The stage is now set for the emergence of a narcissistic self (Kruger, 1986, p. 25):
“An individual with pathological narcissism characteristically experiences a sense of emptiness, lack of initiative, diffuse sensitivity, and vulnerability to others. Self-reparative efforts may be channeled into intense ambitiousness and grandiose fantasies to overcome feelings of inferiority and overdependence on the admiration and acclaim of others. The narcissistic personality is motivated not primarily by guilt, but by embarrassment and shame. While guilt is a prominent affect in disturbances of object relations, shame is an affect central to disturbances in the sense of self.”
I would suggest that the keyword here is “shame.” We know that this “disturbance in the sense of self” feels literally like being stabbed with a knife. Engaging his Marxist perspective, Otto Fenichel would likely come in at this point and propose that shame is particularly prevalent when the Narcissist is living in an alienating setting: they are being repeatedly stabbed by many different people and circumstances. For the Narcissist, the stabbing must feel particularly deep and painful.
Furthermore, we are likely to find that shame is often associated with both financial loss and financial regret. Behavioral economists have shown us that regret is an even stronger motivator than fear of loss (and I have devoted a companion essay to these two motivators); this would suggest that we feel shame and regret when failing to take advantage of a financial opportunity or when not doing an effective job of managing the financial opportunities upon which we do act. Given an intensive fear of shame and regret among narcissists, any sense of morality or concern for the welfare of other people is likely to be set aside by these self-serving people when pursuing an opportunity.

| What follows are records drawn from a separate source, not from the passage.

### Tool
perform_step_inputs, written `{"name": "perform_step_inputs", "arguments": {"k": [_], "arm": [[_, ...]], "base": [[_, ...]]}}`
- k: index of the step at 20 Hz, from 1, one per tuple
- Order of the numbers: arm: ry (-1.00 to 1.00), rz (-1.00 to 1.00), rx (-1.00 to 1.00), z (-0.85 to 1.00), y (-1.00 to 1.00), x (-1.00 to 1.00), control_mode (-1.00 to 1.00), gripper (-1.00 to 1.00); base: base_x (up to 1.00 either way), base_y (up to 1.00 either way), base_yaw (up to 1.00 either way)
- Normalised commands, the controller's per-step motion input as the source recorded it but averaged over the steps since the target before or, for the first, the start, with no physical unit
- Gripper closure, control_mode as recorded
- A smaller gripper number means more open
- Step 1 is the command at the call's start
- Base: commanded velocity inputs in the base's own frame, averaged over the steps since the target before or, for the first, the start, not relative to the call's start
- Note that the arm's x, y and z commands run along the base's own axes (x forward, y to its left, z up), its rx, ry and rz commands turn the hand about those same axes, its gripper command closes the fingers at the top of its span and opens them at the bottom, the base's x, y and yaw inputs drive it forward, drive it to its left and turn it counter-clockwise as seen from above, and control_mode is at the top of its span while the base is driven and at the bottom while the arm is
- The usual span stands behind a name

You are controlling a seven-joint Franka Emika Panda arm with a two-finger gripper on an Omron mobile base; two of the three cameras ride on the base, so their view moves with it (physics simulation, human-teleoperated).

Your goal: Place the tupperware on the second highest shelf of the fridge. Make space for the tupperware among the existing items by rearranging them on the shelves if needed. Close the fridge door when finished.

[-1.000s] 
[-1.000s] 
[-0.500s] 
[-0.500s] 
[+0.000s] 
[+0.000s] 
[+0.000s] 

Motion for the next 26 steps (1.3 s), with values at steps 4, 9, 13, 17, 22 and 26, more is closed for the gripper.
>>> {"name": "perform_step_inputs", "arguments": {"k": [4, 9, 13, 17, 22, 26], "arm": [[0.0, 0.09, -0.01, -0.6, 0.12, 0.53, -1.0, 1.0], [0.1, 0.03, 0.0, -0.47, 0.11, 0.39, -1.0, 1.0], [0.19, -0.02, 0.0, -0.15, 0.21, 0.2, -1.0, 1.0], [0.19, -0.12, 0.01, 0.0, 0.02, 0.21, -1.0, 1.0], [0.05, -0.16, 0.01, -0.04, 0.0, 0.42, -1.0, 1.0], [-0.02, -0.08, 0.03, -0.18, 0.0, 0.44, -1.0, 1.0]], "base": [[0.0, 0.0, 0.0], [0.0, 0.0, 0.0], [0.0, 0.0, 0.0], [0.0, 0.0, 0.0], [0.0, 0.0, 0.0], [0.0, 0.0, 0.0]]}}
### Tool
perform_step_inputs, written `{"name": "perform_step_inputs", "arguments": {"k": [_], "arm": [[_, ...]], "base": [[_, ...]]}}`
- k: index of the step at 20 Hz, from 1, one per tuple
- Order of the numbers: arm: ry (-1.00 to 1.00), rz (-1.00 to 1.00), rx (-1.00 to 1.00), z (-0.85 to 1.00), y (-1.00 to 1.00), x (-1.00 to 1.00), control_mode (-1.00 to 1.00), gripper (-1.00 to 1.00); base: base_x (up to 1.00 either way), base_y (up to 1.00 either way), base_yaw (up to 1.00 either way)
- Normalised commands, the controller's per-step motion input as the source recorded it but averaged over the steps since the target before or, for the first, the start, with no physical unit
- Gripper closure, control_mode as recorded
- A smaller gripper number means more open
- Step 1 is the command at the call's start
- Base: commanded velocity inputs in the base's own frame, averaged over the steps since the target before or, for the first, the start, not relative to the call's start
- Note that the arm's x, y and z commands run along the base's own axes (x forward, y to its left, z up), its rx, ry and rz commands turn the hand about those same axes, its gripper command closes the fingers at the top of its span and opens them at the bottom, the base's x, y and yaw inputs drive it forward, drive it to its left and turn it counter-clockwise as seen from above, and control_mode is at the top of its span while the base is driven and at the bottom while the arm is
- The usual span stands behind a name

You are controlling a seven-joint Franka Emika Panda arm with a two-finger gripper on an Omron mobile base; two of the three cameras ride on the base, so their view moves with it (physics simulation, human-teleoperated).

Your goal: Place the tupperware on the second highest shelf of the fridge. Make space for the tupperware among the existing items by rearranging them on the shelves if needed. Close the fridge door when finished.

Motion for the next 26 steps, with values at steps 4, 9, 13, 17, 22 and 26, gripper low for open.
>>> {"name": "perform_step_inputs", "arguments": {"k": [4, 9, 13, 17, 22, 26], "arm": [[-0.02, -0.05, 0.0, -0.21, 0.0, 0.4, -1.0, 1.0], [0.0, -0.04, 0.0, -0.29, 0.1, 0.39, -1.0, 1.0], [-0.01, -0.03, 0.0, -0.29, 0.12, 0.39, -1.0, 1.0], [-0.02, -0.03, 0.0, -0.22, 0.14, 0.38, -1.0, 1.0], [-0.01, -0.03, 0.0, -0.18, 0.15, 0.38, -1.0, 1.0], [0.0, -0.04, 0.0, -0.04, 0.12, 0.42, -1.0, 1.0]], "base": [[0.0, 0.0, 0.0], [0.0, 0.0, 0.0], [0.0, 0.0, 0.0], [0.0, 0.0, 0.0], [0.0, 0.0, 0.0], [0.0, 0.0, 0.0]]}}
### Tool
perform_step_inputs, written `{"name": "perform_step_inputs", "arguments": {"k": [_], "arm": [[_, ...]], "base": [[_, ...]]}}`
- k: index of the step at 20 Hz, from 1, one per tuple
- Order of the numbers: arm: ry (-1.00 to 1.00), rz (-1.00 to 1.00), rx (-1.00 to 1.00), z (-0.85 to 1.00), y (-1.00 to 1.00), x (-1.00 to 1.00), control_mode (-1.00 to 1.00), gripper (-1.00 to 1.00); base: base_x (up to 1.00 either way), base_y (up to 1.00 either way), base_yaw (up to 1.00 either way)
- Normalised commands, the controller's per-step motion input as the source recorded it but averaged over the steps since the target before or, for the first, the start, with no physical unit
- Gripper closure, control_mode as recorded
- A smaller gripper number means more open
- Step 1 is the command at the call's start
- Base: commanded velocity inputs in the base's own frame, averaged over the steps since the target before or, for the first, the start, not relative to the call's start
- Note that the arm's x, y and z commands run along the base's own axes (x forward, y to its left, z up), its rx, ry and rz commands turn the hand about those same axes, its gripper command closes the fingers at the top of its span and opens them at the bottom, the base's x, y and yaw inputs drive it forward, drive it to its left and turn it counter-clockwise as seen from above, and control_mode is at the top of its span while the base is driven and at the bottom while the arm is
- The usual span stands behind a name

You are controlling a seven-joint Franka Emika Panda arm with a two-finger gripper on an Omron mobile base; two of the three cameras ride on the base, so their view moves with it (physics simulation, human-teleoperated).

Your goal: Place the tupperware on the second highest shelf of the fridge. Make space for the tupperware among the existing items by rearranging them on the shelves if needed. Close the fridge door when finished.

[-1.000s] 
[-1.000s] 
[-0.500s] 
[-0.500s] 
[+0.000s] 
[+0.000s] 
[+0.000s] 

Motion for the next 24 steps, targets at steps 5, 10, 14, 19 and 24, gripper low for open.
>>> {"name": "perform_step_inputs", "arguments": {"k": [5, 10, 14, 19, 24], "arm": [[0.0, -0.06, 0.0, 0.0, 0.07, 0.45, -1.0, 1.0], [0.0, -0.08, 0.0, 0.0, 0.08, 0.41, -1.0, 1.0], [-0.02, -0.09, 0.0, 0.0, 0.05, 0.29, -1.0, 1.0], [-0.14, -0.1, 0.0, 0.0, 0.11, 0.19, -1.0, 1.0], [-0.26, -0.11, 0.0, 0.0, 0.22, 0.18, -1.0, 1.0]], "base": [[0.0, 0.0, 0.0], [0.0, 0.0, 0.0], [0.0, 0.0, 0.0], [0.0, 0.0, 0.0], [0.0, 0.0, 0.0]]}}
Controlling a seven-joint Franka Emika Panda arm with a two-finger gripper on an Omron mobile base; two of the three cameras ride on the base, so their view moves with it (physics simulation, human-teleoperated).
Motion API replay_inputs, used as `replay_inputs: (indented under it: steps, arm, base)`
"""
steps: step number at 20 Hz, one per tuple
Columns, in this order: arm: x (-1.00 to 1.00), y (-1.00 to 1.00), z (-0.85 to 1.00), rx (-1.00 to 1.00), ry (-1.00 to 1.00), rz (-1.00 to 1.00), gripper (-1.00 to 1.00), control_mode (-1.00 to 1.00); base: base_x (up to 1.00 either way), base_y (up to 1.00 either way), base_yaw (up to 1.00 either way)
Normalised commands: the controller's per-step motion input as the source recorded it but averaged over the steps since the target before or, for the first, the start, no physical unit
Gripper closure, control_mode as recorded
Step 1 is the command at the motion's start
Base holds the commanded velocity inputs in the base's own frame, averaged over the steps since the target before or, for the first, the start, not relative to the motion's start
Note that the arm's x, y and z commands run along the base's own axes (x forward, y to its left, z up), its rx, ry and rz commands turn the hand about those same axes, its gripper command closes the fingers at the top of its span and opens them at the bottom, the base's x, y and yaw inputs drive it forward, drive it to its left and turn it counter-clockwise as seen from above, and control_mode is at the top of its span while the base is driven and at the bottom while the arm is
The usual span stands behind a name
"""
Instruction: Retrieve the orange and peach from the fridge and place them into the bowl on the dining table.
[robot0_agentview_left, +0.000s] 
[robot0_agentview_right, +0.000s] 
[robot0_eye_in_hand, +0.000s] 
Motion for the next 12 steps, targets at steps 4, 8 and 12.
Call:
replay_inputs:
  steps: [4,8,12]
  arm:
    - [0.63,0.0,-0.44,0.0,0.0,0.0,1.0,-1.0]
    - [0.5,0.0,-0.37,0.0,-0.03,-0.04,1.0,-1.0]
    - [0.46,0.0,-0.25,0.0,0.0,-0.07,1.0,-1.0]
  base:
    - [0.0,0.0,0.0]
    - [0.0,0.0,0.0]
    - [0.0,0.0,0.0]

This ruthless self-serving based on vulnerable self-esteem and fear of shame is identified by Kruger (1986, p. 25):
“The internal modulation of esteem is difficult for the narcissistic individual. Other people are seen as sources and regulators of esteem, worth, and happiness. Vulnerability is ever-present because the external validators of esteem are not under one’s personal control and the internal validation mechanisms are dysfunctional.
With a faulty self-esteem, one must look continually to others and to the environment for confirmation and valuation. When others or the environment fail to reflect the longed-for affirmation and empathy, self esteem may decline precipitously into devaluation, self-criticism, and depression. One may then attempt to assert absolute control of others and the environment and become harshly and unrealistically demanding of oneself.”